As defined by Nature.com [29], “self-assembly is the process by which an organized structure spontaneously forms from individual components, as a result of specific, local interactions among the components. When the constitutive components are molecules, the process is termed molecular self-assembly”. A key feature of molecular self-assembly is the multivalent, cooperative and synergistic nature of the intermolecular interactions leading to the organization of individual molecular entities into well-defined nanosized structures. This approach presents at least two major conceptual advantages. The first relies on the evidence that the driving forces governing self-assembly lead to the formation of the nano-objects virtually with no flaws, as interactions between the nanomicelle building blocks are mediated by specific molecular recognition ultimately resulting in complex and ordered nanoscale structures. The second, by no means of less important benefit to self-assembly is that very small amounts of material are required to accomplish the process.

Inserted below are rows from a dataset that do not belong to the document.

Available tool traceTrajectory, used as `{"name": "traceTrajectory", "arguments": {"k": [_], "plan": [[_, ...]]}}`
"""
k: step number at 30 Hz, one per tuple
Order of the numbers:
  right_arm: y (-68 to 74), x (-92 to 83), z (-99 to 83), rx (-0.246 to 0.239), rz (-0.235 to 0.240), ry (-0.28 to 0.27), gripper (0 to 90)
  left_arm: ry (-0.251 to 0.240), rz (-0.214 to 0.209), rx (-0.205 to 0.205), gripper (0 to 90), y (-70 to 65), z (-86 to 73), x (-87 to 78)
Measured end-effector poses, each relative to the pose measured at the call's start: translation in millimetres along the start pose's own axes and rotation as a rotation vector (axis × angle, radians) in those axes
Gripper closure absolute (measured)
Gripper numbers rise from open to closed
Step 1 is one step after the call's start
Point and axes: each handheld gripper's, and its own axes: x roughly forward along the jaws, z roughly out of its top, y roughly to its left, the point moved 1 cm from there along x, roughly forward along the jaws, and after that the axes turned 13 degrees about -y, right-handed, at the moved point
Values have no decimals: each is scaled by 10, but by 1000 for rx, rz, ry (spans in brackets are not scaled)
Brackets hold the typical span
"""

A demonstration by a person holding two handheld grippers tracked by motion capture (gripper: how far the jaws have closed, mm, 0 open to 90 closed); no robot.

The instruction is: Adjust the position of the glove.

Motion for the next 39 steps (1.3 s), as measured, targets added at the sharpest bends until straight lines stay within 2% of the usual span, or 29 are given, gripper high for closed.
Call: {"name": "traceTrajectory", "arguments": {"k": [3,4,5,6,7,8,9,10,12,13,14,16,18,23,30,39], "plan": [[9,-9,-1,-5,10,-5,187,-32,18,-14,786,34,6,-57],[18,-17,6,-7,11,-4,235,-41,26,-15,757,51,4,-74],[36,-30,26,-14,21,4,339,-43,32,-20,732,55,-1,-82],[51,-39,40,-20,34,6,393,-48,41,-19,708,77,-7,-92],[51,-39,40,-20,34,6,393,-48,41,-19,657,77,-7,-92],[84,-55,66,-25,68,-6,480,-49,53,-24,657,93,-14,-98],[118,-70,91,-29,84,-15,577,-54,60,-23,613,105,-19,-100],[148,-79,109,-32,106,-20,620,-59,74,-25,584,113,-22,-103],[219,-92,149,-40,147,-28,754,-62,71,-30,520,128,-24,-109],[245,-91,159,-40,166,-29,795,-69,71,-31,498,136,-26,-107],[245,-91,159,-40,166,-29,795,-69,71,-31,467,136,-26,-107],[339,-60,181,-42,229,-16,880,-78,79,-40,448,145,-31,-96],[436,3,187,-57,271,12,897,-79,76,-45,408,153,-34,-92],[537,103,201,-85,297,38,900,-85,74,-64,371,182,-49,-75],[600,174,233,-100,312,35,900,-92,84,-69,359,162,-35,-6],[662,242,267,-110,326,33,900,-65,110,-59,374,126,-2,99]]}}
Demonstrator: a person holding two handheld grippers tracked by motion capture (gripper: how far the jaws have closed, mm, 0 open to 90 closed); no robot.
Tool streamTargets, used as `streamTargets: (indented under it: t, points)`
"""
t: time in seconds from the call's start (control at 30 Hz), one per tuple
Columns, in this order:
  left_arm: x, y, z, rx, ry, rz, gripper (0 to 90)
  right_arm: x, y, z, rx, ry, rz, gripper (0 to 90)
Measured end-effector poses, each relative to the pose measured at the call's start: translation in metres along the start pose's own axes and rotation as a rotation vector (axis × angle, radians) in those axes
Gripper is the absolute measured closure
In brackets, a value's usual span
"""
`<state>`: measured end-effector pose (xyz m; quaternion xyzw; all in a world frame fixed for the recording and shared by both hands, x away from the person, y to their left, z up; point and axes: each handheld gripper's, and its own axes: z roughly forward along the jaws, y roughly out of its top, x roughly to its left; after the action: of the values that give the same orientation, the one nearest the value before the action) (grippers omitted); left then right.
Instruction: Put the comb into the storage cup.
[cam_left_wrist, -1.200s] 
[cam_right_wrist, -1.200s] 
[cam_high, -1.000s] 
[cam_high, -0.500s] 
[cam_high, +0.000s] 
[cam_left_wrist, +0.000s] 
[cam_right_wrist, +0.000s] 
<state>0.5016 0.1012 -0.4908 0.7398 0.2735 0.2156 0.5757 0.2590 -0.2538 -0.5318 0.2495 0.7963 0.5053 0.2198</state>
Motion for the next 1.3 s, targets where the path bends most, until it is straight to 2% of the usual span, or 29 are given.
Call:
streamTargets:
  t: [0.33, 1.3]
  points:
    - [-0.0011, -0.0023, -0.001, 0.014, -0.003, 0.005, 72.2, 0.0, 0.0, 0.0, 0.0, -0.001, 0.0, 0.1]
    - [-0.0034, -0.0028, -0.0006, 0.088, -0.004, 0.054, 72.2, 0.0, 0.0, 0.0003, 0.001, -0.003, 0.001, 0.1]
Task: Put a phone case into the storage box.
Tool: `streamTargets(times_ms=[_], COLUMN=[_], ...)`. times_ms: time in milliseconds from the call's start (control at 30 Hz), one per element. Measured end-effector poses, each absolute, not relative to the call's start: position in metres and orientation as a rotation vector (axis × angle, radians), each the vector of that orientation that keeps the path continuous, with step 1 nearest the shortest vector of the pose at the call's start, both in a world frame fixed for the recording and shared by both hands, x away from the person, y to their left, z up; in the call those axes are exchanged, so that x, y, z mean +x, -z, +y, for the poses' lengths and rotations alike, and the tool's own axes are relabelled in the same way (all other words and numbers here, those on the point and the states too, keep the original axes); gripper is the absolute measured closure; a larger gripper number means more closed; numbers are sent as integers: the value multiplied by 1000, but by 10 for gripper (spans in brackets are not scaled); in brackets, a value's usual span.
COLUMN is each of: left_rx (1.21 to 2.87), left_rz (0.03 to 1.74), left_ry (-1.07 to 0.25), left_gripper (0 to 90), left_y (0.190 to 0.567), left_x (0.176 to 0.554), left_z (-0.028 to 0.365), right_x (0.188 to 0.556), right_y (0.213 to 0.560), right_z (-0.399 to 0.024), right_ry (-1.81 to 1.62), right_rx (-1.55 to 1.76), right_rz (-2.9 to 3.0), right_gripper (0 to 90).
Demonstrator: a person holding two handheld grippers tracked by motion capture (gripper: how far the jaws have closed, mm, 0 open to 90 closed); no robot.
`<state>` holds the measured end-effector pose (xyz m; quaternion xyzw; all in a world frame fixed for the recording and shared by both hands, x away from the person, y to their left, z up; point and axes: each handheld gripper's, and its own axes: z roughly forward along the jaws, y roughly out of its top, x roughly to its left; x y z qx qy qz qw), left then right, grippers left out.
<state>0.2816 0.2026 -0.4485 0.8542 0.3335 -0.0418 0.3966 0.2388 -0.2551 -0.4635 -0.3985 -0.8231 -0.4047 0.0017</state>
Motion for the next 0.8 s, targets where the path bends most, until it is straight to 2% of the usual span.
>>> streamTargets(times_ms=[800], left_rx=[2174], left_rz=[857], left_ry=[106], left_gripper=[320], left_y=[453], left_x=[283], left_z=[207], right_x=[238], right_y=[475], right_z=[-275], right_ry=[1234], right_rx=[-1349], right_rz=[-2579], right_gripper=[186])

In the companion paper [9], the authors presented the design, synthesis and gene silencing activity of modified PAMAM-based covalent nanovectors for siRNA delivery in cancer therapeutics. However, high generation dendrimer synthesis is extremely laborious and time-consuming, since the final product purification is difficult and hampered by the presence of highly similar side products. Thus, notwithstanding the highly promising results achieved with these molecules, the difficulties inherent in large-scale good manufacturing practice (GMP) production of high generation dendrimers led the authors to explore the potential of self-assembly in the design of new efficient siRNA nanocarriers.

Thus, as presented in this second short review, the small PAMAM-based amphiphilic dendron 4, composed by a PAMAM head and a C₁₈-long hydrocarbon tail, was initially developed. This was safe and effective in delivering siRNA both in vitro and in vivo. The natural evolution of 4 was its double-tail counterpart AD. The in vivo gene silencing effect obtained with siRNA delivered by AD nanomicelles in cancer treatment was comparable to that obtained with its precursor dendron 4. However, AD nanovectors were also capable of eliciting gene silencing effects in the highly challenging and treatment-refectory human primary cells and stem cells.

The RNAi results of both the amphiphilic dendrons 4 and AD could be mainly attributed to passive targeting via the EPR effect in addition to their excellent siRNA delivery and endosomal escape capabilities. The authors focused on equipping AD with the dual E₁₆G₆RGDK targeting peptide, with the final goal of endowing the resulting nanovectors with cancer cell-directing specificity and, accordingly, higher anticancer activity. Compared to AD, the peptide-decorated AD nanomicelles exhibited more than 10-fold greater in vivo RNAi at significantly lower siRNA doses with respect to both covalent PAMAM dendrimers [9] and the non-targeted AD nanovectors. Our current activity in the field is progressing along this line, with the computer-assisted design of new targeting moieties for decorating self-assembling nanovectors in the development of gene silencing-based personalized medicine against different highly challenging and deadly (e.g., glioblastoma and pancreatic) human cancers.